The government said in June it would impose unspecified "comprehensive measures" if necessary. That left U.S. companies on edge about whether Beijing will use its heavily regulated economy to disrupt their operations by withholding licenses or launching tax, anti-monopoly or other investigations.
Chinese leaders reject Trump's demand to roll back official industry plans such as "Made in China 2025," which calls for state-led creation of global champions in robotics, artificial intelligence and other technologies.
Washington, Europe and other trading partners say those plans violate Beijing's market-opening commitments. But Communist leaders see them as a path to prosperity and global influence.
Chinese negotiators agreed in May to narrow their multibillion-dollar trade surplus with the United States by purchasing more American soybeans and other products.

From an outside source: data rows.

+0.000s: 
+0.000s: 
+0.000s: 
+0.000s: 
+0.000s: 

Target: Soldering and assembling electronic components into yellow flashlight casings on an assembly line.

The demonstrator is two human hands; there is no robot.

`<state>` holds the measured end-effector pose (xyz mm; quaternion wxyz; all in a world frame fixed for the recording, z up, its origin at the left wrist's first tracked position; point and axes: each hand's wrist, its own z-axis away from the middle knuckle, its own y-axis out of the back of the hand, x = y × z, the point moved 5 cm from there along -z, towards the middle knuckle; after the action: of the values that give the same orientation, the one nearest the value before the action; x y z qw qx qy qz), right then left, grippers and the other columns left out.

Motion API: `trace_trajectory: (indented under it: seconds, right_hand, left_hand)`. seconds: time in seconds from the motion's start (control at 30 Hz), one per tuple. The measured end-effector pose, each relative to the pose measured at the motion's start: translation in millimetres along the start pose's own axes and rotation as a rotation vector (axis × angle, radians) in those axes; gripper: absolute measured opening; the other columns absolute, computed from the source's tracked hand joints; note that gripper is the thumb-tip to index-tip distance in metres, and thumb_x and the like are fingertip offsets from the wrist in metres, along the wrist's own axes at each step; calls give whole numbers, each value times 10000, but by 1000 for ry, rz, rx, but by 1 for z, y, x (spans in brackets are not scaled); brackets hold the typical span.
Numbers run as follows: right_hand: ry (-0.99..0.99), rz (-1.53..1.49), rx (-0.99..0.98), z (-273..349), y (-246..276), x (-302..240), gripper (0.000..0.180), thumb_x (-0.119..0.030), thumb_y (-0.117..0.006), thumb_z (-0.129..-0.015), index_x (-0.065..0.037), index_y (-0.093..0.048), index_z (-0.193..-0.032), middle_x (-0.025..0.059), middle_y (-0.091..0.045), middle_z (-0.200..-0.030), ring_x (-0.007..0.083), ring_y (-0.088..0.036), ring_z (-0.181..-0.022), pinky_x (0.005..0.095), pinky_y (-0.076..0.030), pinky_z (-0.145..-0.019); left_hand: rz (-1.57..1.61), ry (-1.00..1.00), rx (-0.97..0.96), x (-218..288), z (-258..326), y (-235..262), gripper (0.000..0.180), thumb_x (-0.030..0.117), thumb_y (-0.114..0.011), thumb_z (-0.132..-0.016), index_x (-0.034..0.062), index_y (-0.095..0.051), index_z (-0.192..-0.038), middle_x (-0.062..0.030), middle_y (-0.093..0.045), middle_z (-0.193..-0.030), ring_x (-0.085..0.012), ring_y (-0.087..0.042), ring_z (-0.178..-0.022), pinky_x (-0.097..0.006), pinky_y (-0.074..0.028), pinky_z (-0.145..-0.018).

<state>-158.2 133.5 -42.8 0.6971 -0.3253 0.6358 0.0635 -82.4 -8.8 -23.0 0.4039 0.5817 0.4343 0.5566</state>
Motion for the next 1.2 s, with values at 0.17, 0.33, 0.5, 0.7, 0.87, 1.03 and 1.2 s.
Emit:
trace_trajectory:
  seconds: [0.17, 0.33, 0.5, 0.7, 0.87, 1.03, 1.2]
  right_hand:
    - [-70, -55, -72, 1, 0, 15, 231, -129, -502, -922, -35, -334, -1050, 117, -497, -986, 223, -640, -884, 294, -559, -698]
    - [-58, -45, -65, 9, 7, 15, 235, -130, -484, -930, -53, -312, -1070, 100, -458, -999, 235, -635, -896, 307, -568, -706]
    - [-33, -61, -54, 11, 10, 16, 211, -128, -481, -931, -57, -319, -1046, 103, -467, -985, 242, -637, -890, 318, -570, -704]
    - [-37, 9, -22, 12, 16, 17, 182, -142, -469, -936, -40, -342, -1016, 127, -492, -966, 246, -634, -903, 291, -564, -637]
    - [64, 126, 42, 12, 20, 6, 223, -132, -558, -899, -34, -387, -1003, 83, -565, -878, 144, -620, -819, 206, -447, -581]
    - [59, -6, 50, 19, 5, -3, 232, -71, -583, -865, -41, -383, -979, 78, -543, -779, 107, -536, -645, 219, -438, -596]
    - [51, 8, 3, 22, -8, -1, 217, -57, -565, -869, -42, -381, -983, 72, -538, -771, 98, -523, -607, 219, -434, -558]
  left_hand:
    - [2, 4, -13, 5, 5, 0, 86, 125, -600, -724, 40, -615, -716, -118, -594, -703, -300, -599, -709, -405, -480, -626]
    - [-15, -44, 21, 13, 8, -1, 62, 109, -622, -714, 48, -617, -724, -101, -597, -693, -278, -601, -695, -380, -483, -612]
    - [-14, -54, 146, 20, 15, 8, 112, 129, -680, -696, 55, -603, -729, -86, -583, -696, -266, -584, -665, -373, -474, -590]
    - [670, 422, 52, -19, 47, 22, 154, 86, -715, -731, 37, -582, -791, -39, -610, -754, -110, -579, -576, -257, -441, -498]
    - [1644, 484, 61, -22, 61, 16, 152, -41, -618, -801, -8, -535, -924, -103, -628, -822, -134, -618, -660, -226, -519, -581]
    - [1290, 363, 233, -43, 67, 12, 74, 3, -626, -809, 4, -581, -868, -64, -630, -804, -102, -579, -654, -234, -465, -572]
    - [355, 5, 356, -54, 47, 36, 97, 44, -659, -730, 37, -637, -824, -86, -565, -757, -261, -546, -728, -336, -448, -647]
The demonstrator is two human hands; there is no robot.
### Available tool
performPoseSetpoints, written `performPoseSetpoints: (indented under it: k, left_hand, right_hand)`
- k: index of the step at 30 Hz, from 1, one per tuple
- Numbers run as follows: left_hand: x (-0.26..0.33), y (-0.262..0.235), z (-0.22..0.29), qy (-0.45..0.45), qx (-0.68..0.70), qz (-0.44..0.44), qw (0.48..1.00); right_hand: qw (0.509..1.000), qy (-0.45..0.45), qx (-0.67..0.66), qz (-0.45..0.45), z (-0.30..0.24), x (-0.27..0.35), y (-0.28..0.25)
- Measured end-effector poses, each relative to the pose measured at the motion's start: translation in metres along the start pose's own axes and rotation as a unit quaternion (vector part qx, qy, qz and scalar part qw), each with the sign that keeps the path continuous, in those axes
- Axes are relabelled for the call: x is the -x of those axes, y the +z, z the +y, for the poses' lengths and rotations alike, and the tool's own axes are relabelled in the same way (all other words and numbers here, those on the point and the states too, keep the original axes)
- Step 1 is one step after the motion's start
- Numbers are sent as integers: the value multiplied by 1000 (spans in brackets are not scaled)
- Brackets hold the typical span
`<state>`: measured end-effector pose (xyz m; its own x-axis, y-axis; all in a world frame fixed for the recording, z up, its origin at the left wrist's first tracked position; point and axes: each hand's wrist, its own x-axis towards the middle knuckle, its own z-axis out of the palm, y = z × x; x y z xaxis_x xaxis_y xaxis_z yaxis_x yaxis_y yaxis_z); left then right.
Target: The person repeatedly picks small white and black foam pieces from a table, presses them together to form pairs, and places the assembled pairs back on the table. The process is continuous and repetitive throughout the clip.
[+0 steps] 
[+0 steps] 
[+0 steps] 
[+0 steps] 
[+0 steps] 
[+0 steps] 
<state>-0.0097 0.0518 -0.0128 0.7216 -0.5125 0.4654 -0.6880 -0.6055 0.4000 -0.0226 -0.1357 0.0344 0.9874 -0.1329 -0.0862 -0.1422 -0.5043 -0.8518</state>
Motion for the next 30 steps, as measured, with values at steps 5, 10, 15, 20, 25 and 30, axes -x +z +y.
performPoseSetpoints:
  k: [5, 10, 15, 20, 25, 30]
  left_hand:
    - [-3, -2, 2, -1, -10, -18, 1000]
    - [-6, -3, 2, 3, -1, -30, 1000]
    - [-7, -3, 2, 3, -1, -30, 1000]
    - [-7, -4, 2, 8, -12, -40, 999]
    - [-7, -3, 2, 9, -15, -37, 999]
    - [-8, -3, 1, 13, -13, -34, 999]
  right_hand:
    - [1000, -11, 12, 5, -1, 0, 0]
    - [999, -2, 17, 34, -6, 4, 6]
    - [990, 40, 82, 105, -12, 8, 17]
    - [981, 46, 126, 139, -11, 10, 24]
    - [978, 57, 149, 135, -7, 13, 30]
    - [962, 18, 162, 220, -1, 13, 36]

Beijing scrapped that deal after Trump's first tariff increase went ahead July 6.
In addition to rolling back industry plans, the Trump administration wants Beijing to reduce the privileges of state-owned companies and eliminate requirements for foreign companies to hand over technology to Chinese partners.
In their meetings with the USCBC, Chinese officials expressed willingness to buy more American exports but "showed no appetite at all" to talk about industry reform, technology policy or other U.S. priorities, Parker said.
"I don't consider that to be very positive for any kind of negotiated outcome in the short term or medium term," he said.
Chinese regulators have shown their willingness to attack foreign companies in disputes with other governments.
Last year, Beijing destroyed South Korean retailer Lotte's business in China after it sold a golf course in South Korea to the country's government for construction of a missile defense system opposed by Chinese leaders.
Beijing closed most of Lotte's 99 supermarkets and other outlets in China. Seoul and Beijing later mended relations, but Lotte gave up and sold its China operations.